The sensor, which is a cylinder about 1.5 inches long, requires about 13 microwatts of power. The researchers equipped the sensor with a 2.7-volt battery, which they estimate could power the device for about 1.5 months of continuous use. They say it could also be powered by a voltaic cell sustained by acidic fluids in the stomach, using technology that Nadeau and Chandrakasan have previously developed.

“The focus of this work is on system design and integration to combine the power of bacterial sensing with ultra-low-power circuits to realize important health sensing applications,” Chandrakasan says.

Diagnosing disease

The researchers tested the ingestible sensor in pigs and showed that it could correctly determine whether any blood was present in the stomach. They anticipate that this type of sensor could be either deployed for one-time use or designed to remain the digestive tract for several days or weeks, sending continuous signals.

Currently, if patients are suspected to be bleeding from a gastric ulcer, they have to undergo an endoscopy to diagnose the problem, which often requires the patient to be sedated.

“The goal with this sensor is that you would be able to circumvent an unnecessary procedure by just ingesting the capsule, and within a relatively short period of time you would know whether or not there was a bleeding event,” Mimee says.

To help move the technology toward patient use, the researchers plan to reduce the size of the sensor and to study how long the bacteria cells can survive in the digestive tract. They also hope to develop sensors for gastrointestinal conditions other than bleeding.

In the Science paper, the researchers adapted previously described sensors for two other molecules, which they have not yet tested in animals. One of the sensors detects a sulfur-containing ion called thiosulfate, which is linked to inflammation and could be used to monitor patients with Crohn’s disease or other inflammatory conditions. The other detects a bacterial signaling molecule called AHL, which can serve as a marker for gastrointestinal infections because different types of bacteria produce slightly different versions of the molecule.

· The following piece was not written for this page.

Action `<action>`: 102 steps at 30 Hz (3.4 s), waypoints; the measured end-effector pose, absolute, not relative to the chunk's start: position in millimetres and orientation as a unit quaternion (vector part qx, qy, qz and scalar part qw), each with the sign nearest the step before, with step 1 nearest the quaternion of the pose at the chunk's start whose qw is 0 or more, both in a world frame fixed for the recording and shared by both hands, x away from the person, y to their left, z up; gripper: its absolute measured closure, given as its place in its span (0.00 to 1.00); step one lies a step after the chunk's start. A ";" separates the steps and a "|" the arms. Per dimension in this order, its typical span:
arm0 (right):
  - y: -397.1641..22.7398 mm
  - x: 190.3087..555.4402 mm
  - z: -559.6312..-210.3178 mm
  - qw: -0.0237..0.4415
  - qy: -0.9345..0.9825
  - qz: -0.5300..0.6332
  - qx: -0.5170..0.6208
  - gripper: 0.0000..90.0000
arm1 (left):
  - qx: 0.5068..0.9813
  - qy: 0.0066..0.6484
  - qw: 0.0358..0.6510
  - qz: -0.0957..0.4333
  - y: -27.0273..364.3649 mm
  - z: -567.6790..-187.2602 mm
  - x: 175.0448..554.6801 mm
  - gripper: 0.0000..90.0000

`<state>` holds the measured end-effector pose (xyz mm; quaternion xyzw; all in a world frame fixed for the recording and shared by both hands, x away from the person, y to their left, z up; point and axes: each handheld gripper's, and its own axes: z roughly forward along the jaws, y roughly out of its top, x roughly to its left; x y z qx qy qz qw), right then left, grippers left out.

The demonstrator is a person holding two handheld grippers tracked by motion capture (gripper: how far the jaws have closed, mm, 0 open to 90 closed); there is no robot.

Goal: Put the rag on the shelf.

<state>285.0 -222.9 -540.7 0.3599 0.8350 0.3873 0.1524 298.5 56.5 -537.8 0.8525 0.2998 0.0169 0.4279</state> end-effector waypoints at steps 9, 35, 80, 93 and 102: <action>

“Most of the work we did in the paper was related to blood, but conceivably you could engineer bacteria to sense anything and produce light in response to that,” Mimee says. “Anyone who is trying to engineer bacteria to sense a molecule related to disease could slot it into one of those wells, and it would be ready to go.”

The researchers say the sensors could also be designed to carry multiple strains of bacteria, allowing them to diagnose a variety of conditions.

“Right now, we have four detection sites, but if you could extend it to 16 or 256, then you could have multiple different types of cells and be able to read them all out in parallel, enabling more high-throughput screening,” Nadeau says.